Exercise goal: Starting at the first line of the listing below, repeat each line up to and including the one containing "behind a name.". Leave out pictures.

(Information supplied)

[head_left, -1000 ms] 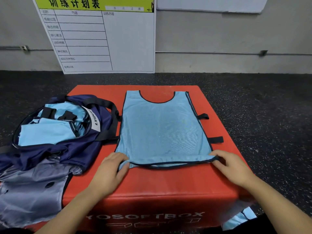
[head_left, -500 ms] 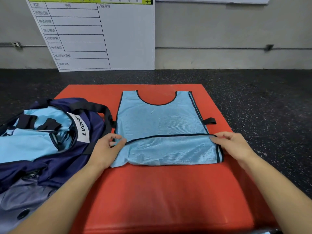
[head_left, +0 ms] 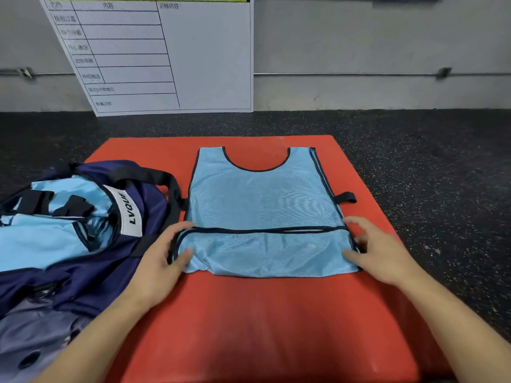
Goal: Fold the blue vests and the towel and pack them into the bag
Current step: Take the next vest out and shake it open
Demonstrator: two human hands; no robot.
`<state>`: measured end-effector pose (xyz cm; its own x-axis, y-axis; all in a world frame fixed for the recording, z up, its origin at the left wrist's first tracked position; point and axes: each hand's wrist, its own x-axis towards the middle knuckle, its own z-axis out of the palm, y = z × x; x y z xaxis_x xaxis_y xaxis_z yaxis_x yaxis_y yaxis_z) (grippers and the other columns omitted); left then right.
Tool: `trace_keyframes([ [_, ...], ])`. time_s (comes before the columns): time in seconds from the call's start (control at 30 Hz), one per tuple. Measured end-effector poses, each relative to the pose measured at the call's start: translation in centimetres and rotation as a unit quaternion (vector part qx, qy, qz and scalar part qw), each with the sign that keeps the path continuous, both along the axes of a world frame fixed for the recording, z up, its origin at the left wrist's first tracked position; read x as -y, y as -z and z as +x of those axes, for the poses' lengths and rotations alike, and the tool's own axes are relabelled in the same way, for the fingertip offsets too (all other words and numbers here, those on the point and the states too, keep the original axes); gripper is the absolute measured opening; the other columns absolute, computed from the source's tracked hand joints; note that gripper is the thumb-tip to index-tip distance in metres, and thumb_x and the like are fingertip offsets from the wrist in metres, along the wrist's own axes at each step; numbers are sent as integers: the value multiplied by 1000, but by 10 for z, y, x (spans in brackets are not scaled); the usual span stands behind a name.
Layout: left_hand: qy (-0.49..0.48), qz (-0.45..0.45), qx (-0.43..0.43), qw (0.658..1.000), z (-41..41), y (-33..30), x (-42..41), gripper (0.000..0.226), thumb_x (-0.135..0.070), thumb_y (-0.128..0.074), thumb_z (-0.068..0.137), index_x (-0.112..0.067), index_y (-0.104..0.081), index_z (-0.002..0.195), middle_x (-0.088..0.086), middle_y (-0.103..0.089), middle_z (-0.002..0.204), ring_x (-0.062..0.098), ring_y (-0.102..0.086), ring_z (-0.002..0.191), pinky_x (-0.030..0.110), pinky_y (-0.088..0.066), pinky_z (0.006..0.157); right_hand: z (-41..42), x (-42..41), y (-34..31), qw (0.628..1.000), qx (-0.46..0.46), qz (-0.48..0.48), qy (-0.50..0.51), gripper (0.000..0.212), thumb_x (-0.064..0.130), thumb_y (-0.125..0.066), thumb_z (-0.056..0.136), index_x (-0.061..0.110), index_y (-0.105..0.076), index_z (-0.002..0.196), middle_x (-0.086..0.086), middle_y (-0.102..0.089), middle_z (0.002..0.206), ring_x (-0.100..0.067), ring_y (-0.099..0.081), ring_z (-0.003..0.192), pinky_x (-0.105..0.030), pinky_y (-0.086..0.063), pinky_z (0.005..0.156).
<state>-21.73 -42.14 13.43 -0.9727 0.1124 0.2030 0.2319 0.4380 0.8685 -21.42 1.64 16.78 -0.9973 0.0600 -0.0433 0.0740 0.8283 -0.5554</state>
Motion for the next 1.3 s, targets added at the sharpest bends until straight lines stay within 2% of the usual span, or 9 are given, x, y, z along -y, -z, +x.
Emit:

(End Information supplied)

Your response:
[head_left, -1000 ms] 
[head_left, -500 ms] 
[head_left, +0 ms] 
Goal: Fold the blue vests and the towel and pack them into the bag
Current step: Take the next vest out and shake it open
Demonstrator: two human hands; no robot.
`<state>`: measured end-effector pose (xyz cm; its own x-axis, y-axis; all in a world frame fixed for the recording, z up, its origin at the left wrist's first tracked position; point and axes: each hand's wrist, its own x-axis towards the middle knuckle, its own z-axis out of the palm, y = z × x; x y z xaxis_x xaxis_y xaxis_z yaxis_x yaxis_y yaxis_z) (grippers and the other columns omitted); left then right.
Tool: `trace_keyframes([ [_, ...], ])`. time_s (comes before the columns): time in seconds from the call's start (control at 30 Hz), one per tuple. Measured end-effector poses, each relative to the pose measured at the call's start: translation in centimetres and rotation as a unit quaternion (vector part qx, qy, qz and scalar part qw), each with the sign that keeps the path continuous, both along the axes of a world frame fixed for the recording, z up, its origin at the left wrist's first tracked position; read x as -y, y as -z and z as +x of those axes, for the poses' lengths and rotations alike, and the tool's own axes are relabelled in the same way, for the fingertip offsets too (all other words and numbers here, those on the point and the states too, keep the original axes); gripper is the absolute measured opening; the other columns absolute, computed from the source's tracked hand joints; note that gripper is the thumb-tip to index-tip distance in metres, and thumb_x and the like are fingertip offsets from the wrist in metres, along the wrist's own axes at each step; numbers are sent as integers: the value multiplied by 1000, but by 10 for z, y, x (spans in brackets are not scaled); the usual span stands behind a name.

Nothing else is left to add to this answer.